Fabia Mortis
Nachtgieger
Eine Schreckgestalt aus Franken

Der Mond ist aufgegangen
Am Kirchturm schlägt es zehn
Von der Wolkennacht umfangen
Erklingt schauriges Gestöhn.
Es schwebt auf dunklen Wegen
Ums Haus zum Rosengarten
Wie ein Windhauch bebend
Lauert es im Schatten.
Dort wird es hungrig jagen
Bis zur Morgenstund‘
Nach Mägdelein und Knaben
Und zartem Fleisch im Mund.
Das Ding wird all die Kinder fressen
Welche nicht brav ins Bettlein geh’n
Die rechte Zeit im Spiel vergessen
Wenn die Turmuhr zeigt auf zehn.
Drum seid folgsam und bescheiden
Hört, was Euch die Mutter sagt
Finst’re Flecken sollt Ihr meiden
Wartet auf den lichten Tag.
Im Morgengolde wird‘s verblassen
Zerfließend, ohne Macht
Schlaflos träumt es in den Gassen
Wie’s an bleichen Knochen nagt.
Der Nachtgieger (mundartl. auch Nachdgiecher, Noochdgieger) bezeichnet u.a. eine in Franken gebräuchliche dunkle Schreckgestalt. Über seine äußere Erscheinungsform besteht allerdings Ungewissheit. Er ist eine Art universelles Monstrum mit vampirähnlichen Zügen, welches seit jeher von Eltern bemüht wird, um dem unbotmäßigen Nachwuchs Angst einzujagen. Es geht die Mär, dass der Nachtgieger nach 22 Uhr durch die dunklen Straßen schleicht, um Kinder zu jagen und zu fressen, die frech sind und nicht brav in ihren Betten liegen. Glücklicherweise scheint es ihm jedoch verwehrt zu sein, in Menschenhäuser einzudringen, so dass folgsame Madla und Bürschla dort vor ihm sicher sind.

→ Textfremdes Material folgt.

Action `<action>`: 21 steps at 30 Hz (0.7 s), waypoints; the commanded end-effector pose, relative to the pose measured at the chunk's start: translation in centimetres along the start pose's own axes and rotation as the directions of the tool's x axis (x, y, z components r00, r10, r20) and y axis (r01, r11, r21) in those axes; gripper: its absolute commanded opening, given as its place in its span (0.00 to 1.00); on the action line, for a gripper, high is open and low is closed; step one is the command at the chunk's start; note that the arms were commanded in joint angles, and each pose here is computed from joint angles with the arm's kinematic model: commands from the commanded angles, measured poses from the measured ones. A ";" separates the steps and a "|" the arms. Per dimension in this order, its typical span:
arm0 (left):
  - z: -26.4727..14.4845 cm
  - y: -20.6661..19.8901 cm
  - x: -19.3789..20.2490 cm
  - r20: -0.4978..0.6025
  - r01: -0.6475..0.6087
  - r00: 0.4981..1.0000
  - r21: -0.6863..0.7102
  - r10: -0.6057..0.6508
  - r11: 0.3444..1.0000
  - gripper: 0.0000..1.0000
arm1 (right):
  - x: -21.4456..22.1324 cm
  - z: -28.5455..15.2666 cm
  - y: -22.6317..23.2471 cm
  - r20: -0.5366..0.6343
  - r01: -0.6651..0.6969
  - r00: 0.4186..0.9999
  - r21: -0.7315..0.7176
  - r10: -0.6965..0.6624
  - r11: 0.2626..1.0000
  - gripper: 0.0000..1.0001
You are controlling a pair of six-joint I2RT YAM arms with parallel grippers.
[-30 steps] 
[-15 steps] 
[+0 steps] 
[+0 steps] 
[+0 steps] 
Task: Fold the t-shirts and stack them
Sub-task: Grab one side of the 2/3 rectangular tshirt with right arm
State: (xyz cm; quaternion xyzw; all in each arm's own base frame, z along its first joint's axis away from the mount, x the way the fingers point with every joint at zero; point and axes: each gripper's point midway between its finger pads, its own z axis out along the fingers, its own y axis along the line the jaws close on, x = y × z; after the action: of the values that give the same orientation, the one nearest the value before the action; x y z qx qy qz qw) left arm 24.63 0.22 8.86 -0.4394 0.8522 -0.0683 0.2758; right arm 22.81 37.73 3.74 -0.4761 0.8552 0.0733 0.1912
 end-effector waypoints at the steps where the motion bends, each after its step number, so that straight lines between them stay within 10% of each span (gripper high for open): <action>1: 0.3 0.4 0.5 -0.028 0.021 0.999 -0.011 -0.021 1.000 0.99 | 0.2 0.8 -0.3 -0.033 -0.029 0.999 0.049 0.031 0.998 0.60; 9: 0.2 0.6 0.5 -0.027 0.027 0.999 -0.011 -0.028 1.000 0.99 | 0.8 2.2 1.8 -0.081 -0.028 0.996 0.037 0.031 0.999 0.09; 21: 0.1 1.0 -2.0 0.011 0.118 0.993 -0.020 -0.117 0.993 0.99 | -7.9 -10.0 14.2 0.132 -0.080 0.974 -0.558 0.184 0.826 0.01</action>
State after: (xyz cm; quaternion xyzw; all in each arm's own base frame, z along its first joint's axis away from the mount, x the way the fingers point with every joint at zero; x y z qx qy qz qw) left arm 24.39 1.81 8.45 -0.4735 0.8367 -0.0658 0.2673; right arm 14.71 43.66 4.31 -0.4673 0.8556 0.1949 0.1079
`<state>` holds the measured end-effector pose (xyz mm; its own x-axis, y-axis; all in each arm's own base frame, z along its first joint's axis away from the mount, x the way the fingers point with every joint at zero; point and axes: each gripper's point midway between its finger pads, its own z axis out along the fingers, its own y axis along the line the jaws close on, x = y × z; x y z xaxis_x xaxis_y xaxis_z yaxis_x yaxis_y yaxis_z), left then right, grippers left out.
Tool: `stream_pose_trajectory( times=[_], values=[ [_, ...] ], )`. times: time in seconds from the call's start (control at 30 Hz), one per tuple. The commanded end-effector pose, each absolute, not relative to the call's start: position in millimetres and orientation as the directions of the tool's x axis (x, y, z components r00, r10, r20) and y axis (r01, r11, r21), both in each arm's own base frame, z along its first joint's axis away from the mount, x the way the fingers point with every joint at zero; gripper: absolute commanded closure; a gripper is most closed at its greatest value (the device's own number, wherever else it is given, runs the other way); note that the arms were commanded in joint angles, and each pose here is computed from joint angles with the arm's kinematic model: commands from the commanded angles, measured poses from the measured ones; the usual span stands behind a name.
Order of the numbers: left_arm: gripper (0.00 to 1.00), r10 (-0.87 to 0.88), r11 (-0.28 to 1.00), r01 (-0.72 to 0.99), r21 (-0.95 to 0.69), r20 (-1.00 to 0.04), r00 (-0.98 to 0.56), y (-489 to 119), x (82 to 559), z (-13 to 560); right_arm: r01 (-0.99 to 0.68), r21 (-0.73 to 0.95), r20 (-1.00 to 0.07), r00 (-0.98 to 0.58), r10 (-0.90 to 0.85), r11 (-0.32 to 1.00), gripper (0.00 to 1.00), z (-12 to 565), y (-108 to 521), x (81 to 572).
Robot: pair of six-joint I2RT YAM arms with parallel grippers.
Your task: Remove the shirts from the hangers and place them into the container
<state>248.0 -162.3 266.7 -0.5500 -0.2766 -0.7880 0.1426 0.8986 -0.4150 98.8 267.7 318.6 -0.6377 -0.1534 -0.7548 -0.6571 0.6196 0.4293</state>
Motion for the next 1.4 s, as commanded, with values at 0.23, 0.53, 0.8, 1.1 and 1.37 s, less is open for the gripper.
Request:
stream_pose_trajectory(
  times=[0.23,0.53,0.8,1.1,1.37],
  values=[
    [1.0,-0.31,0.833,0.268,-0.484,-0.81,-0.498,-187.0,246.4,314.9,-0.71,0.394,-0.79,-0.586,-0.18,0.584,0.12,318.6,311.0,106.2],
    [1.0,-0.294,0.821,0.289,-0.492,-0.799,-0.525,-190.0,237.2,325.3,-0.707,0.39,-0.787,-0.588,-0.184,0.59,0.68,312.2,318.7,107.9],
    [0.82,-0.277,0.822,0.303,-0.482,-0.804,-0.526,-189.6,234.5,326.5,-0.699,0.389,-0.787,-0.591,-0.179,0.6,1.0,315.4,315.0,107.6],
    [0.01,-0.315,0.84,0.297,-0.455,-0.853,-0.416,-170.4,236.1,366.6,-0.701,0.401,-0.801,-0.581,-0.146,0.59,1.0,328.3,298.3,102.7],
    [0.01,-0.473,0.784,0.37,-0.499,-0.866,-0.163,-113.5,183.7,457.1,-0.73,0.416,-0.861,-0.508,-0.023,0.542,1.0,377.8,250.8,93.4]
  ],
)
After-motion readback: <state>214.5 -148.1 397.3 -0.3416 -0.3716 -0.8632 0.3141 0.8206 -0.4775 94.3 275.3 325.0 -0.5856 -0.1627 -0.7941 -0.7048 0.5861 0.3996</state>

Als Kind habe ich mich tatsächlich vor dem Nachtgieger gefürchtet. Kürzlich kam er mir unvermutet in den Sinn, als ich nachts einen Schreckmoment erlebte, der von einer bedrohlich offenstehenden Schlafzimmerschranktür ausgelöst wurde. Wer weiß, ob er nicht vielleicht doch auf diesem Wege ins Haus schlüpfen könnte …
Ich finde, dass die charmante fränkische Schauerfigur durchaus ein eigenes Gedicht verdient hat!